#### Task instructions
All that is wanted is the exact text of the lines below from the one with "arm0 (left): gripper" through the one with "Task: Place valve", inclusive, minus any pictures.
Raw data Block Start
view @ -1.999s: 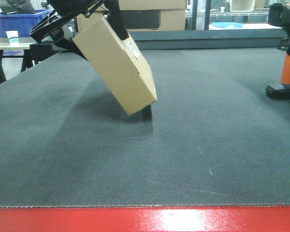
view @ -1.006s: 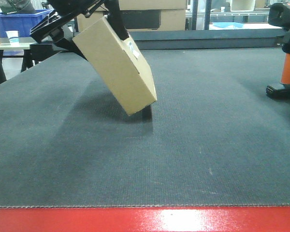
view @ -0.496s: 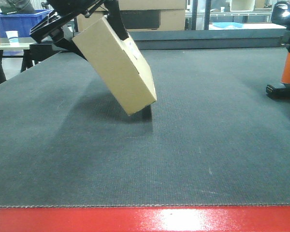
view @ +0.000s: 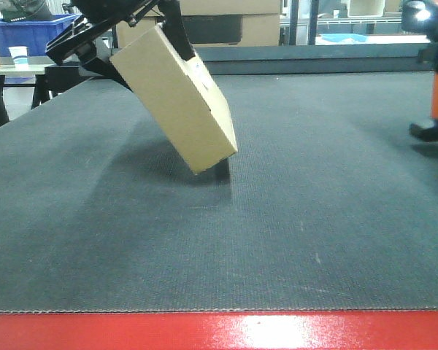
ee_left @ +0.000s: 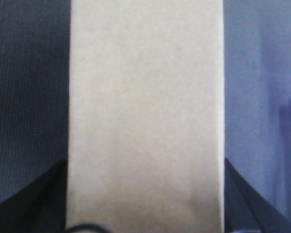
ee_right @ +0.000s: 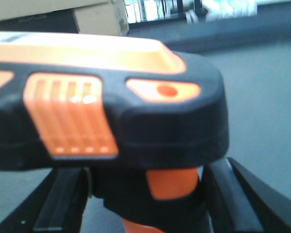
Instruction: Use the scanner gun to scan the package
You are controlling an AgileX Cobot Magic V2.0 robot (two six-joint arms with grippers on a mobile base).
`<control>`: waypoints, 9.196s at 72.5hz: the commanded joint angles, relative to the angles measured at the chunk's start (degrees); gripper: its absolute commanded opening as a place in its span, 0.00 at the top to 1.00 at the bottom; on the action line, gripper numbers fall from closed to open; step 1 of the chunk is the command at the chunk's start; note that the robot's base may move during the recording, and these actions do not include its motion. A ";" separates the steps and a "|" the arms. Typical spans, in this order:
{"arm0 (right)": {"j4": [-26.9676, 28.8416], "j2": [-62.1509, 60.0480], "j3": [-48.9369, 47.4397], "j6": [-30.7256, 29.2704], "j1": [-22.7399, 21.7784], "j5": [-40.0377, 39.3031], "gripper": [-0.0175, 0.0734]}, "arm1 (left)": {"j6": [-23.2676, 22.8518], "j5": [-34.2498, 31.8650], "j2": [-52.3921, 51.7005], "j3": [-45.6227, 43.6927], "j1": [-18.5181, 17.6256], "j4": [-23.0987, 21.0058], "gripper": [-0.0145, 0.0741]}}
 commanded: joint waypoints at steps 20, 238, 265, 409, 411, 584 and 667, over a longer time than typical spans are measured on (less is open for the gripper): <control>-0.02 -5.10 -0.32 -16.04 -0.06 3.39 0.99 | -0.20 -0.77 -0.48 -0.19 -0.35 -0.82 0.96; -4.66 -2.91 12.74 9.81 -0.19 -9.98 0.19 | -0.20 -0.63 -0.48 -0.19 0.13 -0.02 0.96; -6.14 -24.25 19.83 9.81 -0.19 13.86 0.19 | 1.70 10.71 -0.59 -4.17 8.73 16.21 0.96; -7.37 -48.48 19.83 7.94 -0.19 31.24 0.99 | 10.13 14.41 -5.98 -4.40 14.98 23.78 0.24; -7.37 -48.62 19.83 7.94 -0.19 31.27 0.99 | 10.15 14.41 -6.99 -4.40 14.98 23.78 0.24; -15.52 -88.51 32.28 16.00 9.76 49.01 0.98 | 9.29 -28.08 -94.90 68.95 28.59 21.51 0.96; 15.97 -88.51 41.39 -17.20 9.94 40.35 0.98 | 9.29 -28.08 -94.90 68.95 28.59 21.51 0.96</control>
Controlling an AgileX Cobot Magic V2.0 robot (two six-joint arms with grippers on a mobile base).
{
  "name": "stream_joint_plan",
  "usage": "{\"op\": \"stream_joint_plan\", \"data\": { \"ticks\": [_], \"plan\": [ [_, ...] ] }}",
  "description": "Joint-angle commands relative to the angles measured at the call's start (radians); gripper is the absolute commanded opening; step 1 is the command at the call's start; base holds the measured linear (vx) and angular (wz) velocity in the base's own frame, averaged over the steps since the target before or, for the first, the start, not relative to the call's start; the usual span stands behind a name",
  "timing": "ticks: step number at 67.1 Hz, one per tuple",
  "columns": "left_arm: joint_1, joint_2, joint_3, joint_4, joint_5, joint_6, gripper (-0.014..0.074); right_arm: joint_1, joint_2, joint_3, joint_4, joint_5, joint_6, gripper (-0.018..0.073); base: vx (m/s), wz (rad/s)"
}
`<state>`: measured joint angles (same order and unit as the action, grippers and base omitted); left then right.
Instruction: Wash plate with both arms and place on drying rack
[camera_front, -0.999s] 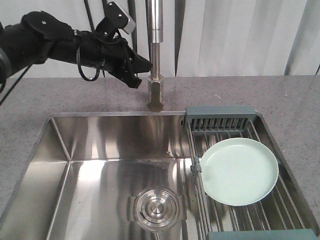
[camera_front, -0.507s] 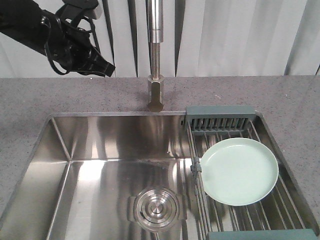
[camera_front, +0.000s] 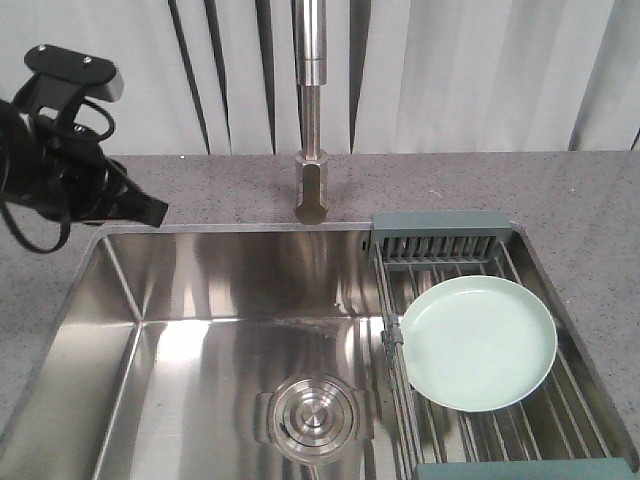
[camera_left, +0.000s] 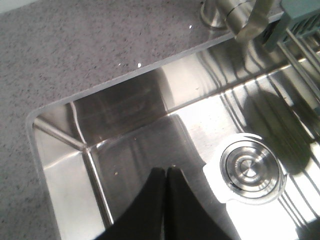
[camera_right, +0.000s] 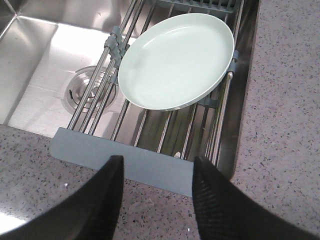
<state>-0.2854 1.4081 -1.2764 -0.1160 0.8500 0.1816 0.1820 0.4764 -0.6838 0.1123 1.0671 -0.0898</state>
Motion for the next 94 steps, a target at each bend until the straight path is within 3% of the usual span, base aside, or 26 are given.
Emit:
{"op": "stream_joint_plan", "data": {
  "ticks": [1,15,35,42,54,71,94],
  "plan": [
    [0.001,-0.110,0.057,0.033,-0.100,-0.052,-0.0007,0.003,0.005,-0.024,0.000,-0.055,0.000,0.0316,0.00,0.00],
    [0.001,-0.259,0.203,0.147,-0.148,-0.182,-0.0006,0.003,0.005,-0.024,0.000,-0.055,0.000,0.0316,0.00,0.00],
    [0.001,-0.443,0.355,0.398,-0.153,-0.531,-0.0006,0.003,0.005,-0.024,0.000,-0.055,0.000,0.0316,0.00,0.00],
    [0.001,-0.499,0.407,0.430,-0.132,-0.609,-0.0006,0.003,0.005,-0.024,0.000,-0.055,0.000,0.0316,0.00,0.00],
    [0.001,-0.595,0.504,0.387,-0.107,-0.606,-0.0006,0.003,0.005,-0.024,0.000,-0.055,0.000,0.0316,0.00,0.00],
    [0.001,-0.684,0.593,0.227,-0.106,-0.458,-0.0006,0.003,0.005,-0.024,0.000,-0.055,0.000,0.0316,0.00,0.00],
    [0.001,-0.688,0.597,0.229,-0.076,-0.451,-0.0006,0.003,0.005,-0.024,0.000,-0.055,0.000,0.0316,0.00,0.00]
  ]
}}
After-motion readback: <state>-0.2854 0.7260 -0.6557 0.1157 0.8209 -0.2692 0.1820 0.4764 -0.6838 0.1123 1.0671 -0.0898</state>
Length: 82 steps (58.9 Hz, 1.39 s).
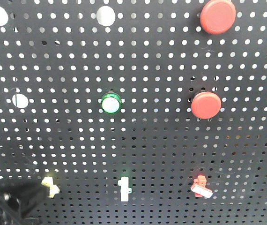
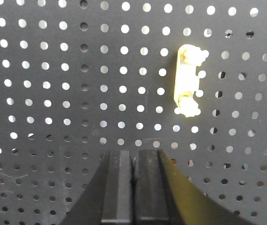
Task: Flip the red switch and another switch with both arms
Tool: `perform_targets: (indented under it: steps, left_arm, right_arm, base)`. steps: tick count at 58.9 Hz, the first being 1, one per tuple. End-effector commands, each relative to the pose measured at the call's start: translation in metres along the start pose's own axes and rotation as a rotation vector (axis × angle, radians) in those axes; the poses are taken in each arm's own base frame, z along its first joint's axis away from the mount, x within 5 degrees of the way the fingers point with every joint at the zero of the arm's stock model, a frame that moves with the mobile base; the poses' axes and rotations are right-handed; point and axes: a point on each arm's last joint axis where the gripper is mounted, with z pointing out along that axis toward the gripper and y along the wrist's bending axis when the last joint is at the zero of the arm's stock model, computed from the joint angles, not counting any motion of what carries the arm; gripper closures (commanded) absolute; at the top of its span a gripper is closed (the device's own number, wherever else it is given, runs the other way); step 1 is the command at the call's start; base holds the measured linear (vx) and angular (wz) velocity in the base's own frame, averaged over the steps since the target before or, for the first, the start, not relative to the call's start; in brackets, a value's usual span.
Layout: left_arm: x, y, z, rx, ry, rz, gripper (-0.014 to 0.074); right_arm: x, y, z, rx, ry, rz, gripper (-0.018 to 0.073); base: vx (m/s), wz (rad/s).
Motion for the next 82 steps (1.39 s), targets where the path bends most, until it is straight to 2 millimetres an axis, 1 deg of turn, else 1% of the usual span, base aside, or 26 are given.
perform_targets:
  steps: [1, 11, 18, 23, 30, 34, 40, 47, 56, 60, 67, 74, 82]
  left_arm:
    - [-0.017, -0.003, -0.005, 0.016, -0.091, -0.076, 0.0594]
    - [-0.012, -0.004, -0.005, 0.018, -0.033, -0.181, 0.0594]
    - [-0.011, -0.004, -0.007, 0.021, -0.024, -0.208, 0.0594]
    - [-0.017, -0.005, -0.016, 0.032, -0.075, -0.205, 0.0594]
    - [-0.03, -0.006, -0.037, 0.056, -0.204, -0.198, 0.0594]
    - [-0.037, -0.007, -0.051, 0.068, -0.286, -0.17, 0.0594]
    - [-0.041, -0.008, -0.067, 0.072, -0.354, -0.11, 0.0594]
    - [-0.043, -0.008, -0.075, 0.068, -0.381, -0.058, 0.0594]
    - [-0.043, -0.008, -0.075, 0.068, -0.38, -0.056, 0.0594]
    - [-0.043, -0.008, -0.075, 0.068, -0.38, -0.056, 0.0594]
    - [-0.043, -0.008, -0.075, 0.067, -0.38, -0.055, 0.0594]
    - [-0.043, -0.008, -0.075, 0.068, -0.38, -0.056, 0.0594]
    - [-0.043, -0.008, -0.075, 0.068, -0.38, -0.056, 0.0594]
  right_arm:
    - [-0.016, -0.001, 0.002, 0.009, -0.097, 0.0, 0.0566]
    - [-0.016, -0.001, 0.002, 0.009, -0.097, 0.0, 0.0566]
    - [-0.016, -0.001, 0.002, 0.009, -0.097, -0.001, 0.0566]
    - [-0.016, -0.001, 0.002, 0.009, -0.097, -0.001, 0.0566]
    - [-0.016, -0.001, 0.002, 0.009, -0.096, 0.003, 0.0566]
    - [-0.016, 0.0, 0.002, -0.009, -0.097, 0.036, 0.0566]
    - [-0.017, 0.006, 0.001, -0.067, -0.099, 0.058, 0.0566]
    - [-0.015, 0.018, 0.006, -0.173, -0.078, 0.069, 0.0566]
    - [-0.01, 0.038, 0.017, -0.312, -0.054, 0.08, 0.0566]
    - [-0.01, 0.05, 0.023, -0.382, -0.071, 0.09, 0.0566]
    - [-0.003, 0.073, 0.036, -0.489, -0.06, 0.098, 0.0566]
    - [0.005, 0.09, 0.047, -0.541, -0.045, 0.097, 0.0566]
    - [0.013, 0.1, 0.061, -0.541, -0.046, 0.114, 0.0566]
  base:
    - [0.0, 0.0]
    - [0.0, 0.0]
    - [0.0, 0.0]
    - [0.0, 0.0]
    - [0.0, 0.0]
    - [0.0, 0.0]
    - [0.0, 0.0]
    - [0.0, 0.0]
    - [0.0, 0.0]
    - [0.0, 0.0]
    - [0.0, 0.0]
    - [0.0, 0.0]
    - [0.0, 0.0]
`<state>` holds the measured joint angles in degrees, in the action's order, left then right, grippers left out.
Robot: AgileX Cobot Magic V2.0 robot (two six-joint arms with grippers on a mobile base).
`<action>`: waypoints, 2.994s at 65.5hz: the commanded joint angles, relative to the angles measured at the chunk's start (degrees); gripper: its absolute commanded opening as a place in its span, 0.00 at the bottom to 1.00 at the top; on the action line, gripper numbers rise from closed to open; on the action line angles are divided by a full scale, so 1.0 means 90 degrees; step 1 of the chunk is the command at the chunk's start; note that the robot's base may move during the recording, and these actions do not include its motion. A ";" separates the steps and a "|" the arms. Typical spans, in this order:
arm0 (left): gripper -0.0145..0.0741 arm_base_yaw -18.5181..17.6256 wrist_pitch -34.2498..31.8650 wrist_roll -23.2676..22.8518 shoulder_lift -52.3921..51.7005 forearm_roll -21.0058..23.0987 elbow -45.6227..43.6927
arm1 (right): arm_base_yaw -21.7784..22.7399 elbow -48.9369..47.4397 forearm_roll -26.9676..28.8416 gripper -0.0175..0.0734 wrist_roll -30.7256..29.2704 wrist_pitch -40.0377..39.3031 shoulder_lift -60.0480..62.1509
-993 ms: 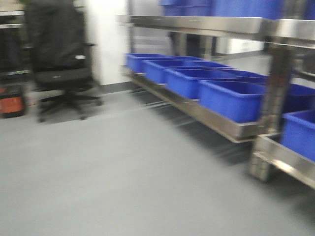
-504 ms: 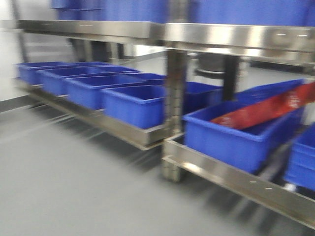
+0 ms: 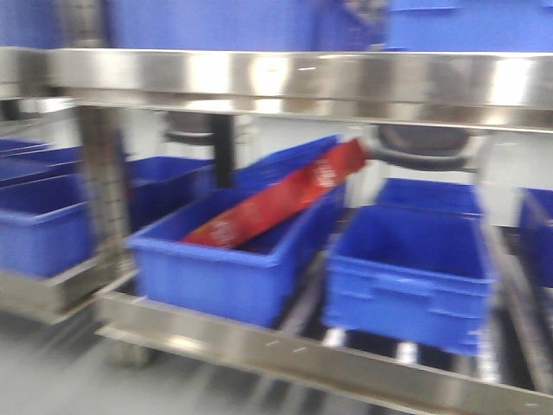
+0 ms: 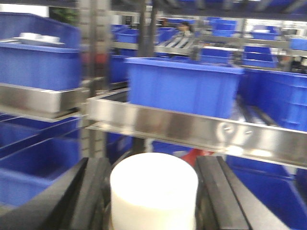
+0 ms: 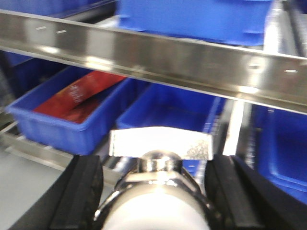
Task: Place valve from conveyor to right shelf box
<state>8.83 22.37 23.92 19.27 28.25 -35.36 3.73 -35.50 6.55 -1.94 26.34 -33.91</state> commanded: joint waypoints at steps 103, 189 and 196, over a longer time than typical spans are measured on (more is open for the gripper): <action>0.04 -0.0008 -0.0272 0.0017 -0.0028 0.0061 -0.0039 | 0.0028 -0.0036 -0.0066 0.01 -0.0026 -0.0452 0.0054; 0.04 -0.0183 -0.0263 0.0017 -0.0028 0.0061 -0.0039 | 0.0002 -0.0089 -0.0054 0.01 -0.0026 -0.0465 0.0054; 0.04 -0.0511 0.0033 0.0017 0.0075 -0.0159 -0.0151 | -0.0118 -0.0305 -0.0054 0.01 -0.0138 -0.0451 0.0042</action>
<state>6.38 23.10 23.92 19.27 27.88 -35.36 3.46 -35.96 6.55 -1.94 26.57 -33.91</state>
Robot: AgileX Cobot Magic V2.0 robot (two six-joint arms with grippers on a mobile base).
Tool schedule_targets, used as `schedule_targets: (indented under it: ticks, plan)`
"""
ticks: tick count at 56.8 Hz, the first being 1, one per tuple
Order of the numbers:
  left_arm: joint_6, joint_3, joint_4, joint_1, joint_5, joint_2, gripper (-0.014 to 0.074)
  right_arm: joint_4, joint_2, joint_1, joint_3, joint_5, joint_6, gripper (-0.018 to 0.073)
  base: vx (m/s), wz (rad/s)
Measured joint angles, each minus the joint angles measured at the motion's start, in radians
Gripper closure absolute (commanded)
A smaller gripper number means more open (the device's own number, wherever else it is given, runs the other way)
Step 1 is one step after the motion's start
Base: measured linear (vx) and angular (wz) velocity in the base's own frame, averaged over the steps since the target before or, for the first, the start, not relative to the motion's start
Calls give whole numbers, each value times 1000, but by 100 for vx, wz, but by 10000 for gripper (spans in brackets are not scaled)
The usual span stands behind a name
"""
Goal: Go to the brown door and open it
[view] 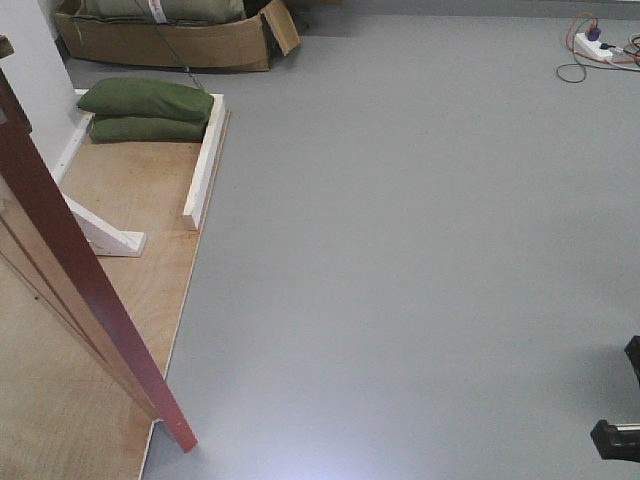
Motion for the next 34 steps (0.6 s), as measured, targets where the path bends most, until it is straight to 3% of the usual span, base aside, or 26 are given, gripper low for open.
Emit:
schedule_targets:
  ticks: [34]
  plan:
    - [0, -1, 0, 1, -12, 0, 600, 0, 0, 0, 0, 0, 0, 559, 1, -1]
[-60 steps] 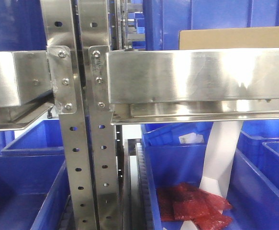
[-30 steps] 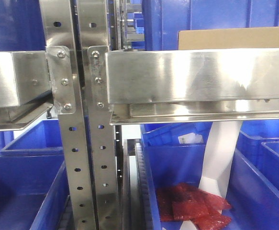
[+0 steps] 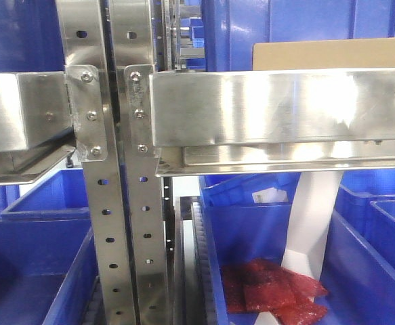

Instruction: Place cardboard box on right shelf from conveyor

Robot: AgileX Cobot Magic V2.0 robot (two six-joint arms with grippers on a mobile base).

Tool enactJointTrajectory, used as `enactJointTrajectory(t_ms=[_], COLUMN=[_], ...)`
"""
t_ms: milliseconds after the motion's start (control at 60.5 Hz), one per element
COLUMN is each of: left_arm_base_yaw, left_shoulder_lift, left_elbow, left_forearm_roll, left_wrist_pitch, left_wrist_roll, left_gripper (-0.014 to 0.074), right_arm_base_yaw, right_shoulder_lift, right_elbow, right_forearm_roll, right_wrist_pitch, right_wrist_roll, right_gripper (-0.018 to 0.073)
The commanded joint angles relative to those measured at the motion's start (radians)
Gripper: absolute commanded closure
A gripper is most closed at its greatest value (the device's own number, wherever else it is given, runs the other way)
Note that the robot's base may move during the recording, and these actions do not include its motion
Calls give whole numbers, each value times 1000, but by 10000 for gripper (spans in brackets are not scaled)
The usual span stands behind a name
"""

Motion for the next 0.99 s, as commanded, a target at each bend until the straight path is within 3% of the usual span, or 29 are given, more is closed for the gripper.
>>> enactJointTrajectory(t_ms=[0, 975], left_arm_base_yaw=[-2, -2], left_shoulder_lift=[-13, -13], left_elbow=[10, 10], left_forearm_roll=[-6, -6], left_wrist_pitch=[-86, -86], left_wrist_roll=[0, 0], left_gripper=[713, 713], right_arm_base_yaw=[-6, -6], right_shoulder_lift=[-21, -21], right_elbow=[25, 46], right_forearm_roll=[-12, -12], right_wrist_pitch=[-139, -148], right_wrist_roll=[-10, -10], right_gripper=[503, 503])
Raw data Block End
#### Exercise result
arm0 (left): gripper -0.0145..0.0741 arm_base_yaw -18.5181..17.6256 wrist_pitch -34.2498..31.8650 wrist_roll -23.2676..22.8518 shoulder_lift -52.3921..51.7005 forearm_roll -21.0058..23.0987 elbow -45.6227..43.6927
arm1 (right): arm_base_yaw -21.7784..22.7399 elbow -48.9369..47.4397 forearm_roll -26.9676..28.8416 gripper -0.0175..0.0734 wrist_roll -30.7256..29.2704 wrist_pitch -40.0377..39.3031 shoulder_lift -60.0480..62.1509
-993 ms: 
-504 ms: 
+0 ms: 
+0 ms: 
+0 ms: 
Task: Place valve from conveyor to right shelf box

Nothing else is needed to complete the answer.